I landed at the Bronx District Attorney’s Office, which was a solid place to work. Granted I lived with my parents for the first two years because a starting government salary is only one rank above government assistance. Fortunately, back then I was strapping and idealistic so living with “two old roomates” was not as much of a—as we say in legal circles—“cock block,” as it might have been for lesser humans, like, for example, the person I am today. After the DA’s office I went to a Philly based law firm in NYC and that was really nice. Al Capone said in the movie The Untouchables: “In my neighborhood you get further with a kind word and a gun than you can with just a kind word.” Well in NYC you get further with a television credit and a six figure salary than you can with just a television credit.
And were you pursuing a comedy career at the same time? How was that?
I was. It was fun. Becuase no matter how bad a day at work I was having there was something to look forward to after work. And my office at the DA’s Office had faster internet than the dial up I was using at my parent’s apartment, so I was able to blog, update MySpace, and prosecute violators of the law all from the comfort of my office. Of course there was the occasional mix up when I would be writing on my blog that Jorge Diaz’s set was terrible, while trying to prosecute Dane Cook for running numbers in the South Bronx.
Are you doing comedy full time now or do you keep your fingers in the practice too?
I am doing comedy full time, which is sort of like running a Ponzi scheme on yourself. I am both Bernie Madoff and an angry defrauded 80-year-old grandmother in one person. I have travelled the country, taken every gig offered, killed (comedy lingo for doing well) in every region of the country except the South, (I think some people in Alabama just got my jokes this morning that I had told in Birmingham in 2009), and completely left law behind, except for CLE credits. However, last month I started sending my resume out. In other words I think I lost, but I hold my head up high knowing I fought the irrelevant fight.
I just watched your set from a while ago on the Late Late Show with Craig Ferguson. No mention you are a lawyer. When do you decide to play the lawyer card?

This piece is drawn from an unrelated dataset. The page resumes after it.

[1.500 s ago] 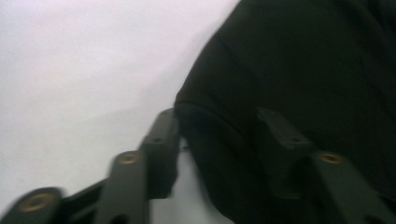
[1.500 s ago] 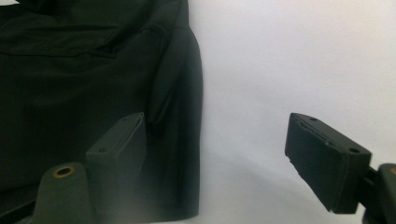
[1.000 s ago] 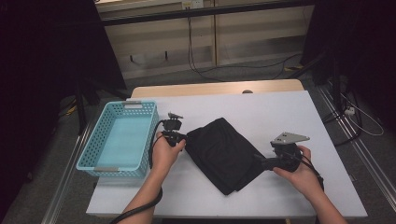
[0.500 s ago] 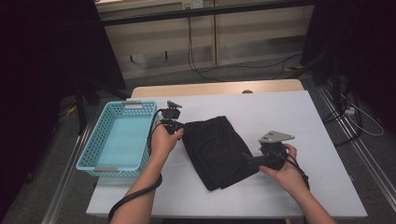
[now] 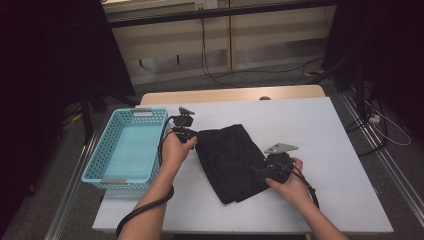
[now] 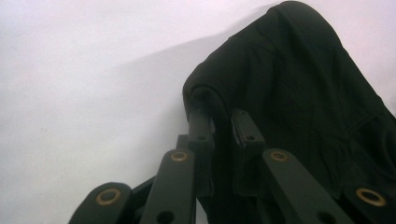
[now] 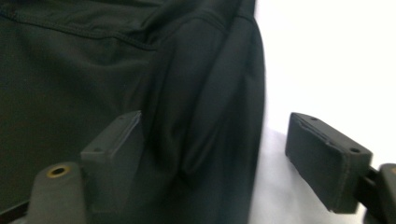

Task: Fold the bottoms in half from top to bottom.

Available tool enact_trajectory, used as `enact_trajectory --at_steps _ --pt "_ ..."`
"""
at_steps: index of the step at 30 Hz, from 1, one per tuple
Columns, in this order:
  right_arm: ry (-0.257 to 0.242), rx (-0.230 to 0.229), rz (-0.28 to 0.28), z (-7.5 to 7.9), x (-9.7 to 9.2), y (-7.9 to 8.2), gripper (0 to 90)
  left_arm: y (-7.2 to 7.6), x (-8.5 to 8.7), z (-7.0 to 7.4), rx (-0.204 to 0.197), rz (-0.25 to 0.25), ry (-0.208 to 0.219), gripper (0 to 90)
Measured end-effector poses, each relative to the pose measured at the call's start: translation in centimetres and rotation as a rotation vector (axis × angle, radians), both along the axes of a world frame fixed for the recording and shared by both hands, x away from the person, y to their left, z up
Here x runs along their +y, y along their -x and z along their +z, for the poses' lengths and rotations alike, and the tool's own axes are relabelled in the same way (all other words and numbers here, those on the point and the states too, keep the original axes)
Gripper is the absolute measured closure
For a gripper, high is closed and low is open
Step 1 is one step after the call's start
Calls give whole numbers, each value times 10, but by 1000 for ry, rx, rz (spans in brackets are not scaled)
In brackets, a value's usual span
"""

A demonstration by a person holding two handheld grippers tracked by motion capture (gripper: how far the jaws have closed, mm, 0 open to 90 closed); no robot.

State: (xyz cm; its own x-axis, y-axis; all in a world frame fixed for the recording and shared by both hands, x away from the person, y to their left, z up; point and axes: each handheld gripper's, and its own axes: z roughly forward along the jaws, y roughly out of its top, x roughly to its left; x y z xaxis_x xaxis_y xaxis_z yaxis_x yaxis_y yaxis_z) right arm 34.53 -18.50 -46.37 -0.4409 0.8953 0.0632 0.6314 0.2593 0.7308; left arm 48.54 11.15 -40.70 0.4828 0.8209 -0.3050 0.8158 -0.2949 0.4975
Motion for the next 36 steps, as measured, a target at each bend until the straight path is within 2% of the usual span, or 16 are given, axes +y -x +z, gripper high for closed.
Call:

Emphasis on “a while ago.” I did not want to mention that I was a lawyer because I was currently working as one. I usually drop the lawyer card when the “I’m a comedian” doesn’t work to impress people. I am actually going to start bringing my Williams and Georgetown diplomas (see how I dropped Williams College in there also) on stage so that people realize what other specific things I have wasted besides NBA height, NFL size, and Barack Obama-backstory to tell jokes.
You’ve joked about living with your parents until you were 28. Are you still there or have you moved up?
I live in midtown Manhattan. For at least another 3 months. I have already picked out a nice new residence in the abandonned construction project acreoss the street from where I currently reside. I am not sure if your readers will pick up on this, but I am the bright-eyed optimist of Comedians At Law.
So, two comedy albums under your belt, Racial Chameleon and Diamond Maker. I hear there may be a third coming out?
Next month my new album comes out. It is called Too Big To Fail. It is ironic because I am big. And a failure. I may give it away for free because fu*k Louis CK and his $5 download. I think people will rank it somewhere with Adele’s 21 as an album full of rich narrative from an out of shape person.
Besides the Lawmageddon Tour, where can we usually find you, y’know, being funny?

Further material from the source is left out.